It was an easier detention than Harry had expected, and he sat down at the desk that McGonagall had put in front of her own in the Transfiguration classroom with a feeling of relief. He had ink and parchment with him, but McGonagall motioned him to put them away; apparently she would rather he use what she had on the desk. Harry lifted the quill waiting there, too, and stared obediently at her.
“You will be writing me an essay,” McGonagall said, folding her hands in front of her. She had another odd expression on her face, but this one didn’t make Harry think she was about to scold him. It looked more…fond to him. “Actually, two, over the series of several detentions that we will have together. In the first essay, you will explain why you broke school rules—in as much detail as you can without betraying Mr. Malfoy’s secrets,” she added, anticipating the real reason that his mouth was opening.
“All right,” Harry said, nodding. He had done this before, writing about what had possessed him to turn in essays late or play “dangerous pranks” on his friends. He could probably do this one in his sleep.
“And the second essay,” McGonagall said, “will be telling me some of your plans for your future after you leave Hogwarts.”
Harry blinked, and the kind of answer he would have given Ron or Hermione popped out unexpectedly. “You mean, things like trying to stay alive and avoiding Rita Skeeter?”

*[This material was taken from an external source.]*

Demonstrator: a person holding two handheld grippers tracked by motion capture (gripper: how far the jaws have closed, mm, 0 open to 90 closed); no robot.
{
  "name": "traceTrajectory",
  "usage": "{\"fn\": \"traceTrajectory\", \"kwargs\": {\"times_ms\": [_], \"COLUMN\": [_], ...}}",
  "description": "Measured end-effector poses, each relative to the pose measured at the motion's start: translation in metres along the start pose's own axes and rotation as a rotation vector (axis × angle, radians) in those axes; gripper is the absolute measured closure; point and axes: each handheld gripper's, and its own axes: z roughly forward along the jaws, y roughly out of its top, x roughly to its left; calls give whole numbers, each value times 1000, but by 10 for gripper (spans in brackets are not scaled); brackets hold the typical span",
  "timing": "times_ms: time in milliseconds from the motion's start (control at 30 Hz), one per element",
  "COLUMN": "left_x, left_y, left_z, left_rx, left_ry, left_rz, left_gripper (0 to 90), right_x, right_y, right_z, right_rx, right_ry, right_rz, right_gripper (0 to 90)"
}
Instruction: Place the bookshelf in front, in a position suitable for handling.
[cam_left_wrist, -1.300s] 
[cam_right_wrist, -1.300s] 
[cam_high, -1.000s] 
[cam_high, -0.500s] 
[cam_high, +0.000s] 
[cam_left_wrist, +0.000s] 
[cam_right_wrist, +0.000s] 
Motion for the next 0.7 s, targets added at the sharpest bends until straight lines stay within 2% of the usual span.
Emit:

Only someone who knew his Head of House as well as he did would have known that the curve of her mouth was trying to hide a smile. “I rather meant, Mr. Potter,” she said gently, “that you will write about whether you want to be an Auror, or something else. Try to choose several options. I know you, and trying to chain yourself to one at this point will give you all the more incentive to ignore it.”
Harry blinked again. “Why are you doing this, Headmistress?” he asked. “Really. It doesn’t sound like a punishment, and at the moment, I don’t know for sure what I want to do anyway.” He tried to remember who he had mentioned wanting to be a Healer to. He thought only Ron and Hermione, but his life had been so scattered and random lately that it was possible he might have told Draco, too.
McGonagall’s eyes glinted. “For many teenagers, I rather think that being told to think seriously about their futures at this time of life is a hardship,” she said. “For the rest, I am curious to know if you still want to labor as an Auror now that you have glimpsed, through Professor Klein, what Aurors have to put up with in their chosen jobs.”
“Yeah, a load of bollocks,” Harry muttered, scratching the back of his neck.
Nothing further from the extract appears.